## [Exercise prompt]
Copy every line in the records below that contains the word "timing".

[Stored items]
▽
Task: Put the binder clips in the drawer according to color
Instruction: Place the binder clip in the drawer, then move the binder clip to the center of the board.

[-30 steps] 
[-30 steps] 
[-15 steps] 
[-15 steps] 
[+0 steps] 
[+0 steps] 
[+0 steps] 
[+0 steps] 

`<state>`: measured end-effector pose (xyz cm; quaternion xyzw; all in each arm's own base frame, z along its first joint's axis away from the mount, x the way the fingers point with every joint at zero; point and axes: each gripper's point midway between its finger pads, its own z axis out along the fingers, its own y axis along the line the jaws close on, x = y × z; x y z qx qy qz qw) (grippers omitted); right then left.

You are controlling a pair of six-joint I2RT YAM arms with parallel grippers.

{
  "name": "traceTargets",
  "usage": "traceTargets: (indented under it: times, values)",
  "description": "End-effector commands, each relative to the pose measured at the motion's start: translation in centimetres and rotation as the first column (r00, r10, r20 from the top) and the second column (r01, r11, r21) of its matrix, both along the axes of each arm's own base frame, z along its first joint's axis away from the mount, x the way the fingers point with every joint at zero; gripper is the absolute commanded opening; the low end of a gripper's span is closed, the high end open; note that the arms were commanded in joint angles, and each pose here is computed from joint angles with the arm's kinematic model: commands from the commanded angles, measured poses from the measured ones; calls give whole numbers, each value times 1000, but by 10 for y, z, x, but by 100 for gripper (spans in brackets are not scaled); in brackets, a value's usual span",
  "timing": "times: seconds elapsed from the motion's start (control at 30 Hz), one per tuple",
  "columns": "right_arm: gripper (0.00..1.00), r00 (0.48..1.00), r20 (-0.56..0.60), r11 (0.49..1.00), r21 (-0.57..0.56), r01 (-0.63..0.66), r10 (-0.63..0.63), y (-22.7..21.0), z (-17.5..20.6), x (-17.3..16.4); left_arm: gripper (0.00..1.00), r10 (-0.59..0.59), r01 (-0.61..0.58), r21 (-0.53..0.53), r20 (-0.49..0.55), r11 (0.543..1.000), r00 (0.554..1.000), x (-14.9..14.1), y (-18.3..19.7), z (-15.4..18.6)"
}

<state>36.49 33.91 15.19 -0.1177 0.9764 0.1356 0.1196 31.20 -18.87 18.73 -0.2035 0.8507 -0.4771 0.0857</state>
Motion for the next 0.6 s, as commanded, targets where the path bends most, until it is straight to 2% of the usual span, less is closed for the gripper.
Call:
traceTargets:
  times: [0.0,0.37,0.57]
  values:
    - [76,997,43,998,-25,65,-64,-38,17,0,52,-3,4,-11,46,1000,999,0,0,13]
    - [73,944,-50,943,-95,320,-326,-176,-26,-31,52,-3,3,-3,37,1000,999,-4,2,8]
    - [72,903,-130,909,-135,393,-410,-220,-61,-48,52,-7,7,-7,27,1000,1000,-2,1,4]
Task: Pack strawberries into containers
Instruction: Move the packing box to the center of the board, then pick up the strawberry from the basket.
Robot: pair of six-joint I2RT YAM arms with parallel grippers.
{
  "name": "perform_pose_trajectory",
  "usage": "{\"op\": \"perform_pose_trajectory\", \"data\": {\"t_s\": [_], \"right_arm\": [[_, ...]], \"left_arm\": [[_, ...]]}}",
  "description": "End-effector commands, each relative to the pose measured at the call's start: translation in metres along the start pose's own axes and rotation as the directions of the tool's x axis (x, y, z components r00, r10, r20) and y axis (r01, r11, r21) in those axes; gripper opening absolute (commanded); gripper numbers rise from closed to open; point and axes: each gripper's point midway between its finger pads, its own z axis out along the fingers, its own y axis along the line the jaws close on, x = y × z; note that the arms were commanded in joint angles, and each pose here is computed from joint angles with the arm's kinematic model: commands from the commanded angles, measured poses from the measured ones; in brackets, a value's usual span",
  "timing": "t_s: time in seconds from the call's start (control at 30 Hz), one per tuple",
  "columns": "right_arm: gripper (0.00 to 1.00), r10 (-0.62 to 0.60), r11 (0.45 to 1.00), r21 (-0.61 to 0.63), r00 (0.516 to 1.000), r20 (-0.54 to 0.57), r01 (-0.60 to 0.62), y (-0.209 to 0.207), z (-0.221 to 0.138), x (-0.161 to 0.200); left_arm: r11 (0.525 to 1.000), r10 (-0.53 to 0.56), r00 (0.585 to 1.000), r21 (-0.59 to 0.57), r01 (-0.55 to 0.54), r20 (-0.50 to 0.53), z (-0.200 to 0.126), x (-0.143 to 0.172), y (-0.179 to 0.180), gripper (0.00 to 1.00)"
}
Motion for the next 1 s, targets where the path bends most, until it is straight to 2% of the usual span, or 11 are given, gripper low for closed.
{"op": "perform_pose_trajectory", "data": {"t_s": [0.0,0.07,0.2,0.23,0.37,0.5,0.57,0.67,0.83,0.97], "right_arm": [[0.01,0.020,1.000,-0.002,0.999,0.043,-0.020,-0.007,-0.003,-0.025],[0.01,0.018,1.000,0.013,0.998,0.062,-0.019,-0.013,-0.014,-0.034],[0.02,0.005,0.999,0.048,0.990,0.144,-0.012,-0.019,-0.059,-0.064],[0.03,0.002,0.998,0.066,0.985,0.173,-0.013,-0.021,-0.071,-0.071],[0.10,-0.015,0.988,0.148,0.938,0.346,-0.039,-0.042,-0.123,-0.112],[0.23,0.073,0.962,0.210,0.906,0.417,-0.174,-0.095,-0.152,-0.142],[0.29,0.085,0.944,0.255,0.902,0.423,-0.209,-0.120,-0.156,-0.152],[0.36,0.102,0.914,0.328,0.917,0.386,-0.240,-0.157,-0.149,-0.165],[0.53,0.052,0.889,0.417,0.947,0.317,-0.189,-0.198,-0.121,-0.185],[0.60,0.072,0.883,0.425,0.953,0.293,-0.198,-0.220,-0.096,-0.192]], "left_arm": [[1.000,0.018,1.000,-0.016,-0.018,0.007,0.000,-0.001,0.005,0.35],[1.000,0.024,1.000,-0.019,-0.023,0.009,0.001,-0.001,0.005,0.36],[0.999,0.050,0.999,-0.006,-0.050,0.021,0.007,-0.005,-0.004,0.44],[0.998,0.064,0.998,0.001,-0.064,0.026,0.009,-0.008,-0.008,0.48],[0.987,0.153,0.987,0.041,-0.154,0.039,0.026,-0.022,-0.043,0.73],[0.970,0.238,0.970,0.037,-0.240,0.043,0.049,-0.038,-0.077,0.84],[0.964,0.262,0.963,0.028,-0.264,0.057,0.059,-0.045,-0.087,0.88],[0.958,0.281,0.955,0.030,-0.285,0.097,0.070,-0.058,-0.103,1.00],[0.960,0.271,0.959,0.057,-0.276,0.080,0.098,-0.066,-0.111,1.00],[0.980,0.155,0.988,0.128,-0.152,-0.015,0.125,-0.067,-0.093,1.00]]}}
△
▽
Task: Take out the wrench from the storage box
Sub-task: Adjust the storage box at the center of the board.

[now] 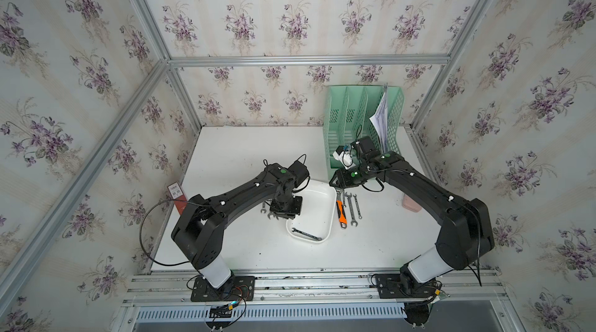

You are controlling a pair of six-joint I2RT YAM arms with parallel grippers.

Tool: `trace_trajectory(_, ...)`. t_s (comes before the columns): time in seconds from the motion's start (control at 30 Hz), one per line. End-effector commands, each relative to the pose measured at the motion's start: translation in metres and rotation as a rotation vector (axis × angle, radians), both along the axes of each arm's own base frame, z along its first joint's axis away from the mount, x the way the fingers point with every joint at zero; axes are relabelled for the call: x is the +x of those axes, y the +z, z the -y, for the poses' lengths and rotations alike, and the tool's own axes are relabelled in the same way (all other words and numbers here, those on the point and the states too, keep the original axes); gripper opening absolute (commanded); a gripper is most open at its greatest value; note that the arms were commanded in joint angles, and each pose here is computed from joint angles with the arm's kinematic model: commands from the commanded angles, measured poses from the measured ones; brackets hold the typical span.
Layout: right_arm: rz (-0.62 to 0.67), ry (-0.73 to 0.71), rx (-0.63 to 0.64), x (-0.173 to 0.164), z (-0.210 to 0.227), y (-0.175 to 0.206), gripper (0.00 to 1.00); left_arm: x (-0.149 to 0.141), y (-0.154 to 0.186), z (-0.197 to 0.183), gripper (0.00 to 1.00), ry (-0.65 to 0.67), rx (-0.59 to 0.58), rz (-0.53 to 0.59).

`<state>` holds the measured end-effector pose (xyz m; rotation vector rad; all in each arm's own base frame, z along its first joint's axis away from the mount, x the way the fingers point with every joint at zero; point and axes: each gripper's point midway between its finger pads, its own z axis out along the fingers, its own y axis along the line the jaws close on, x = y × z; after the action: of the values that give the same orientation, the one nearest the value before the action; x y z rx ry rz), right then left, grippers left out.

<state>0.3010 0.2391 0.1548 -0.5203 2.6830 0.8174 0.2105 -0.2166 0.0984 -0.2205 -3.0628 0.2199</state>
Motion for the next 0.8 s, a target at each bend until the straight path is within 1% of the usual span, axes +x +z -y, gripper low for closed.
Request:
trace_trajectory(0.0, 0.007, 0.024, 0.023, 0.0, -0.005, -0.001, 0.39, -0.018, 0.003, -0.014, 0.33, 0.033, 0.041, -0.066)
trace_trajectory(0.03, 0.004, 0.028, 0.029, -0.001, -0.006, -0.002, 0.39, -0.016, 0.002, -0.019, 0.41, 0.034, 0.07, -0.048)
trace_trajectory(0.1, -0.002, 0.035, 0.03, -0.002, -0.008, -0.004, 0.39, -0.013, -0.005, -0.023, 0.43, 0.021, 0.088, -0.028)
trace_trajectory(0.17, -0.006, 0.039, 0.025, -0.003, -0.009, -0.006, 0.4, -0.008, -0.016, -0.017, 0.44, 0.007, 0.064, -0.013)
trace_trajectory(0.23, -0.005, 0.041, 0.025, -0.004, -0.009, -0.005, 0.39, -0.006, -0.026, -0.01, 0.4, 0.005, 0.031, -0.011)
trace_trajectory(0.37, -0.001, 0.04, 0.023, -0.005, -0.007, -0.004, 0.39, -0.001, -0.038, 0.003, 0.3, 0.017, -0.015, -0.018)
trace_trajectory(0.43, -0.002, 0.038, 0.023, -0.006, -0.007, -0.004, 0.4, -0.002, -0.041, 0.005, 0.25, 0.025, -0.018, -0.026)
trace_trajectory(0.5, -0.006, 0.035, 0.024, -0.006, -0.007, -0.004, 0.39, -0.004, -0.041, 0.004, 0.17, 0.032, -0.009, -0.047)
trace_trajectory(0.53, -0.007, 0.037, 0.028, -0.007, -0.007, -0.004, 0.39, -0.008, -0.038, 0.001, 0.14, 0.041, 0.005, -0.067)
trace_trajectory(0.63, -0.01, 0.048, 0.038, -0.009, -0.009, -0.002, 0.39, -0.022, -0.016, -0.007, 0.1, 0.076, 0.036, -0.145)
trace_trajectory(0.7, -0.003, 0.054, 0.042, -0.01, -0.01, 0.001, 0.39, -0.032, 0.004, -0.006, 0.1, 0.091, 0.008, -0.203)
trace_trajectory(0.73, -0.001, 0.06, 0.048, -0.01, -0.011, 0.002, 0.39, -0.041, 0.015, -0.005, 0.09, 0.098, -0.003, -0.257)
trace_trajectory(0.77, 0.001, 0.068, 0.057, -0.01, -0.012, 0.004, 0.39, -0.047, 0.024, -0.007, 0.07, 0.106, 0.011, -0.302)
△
## [Solution to the exercise]
  "timing": "times: seconds elapsed from the motion's start (control at 30 Hz), one per tuple",
  "timing": "t_s: time in seconds from the call's start (control at 30 Hz), one per tuple",

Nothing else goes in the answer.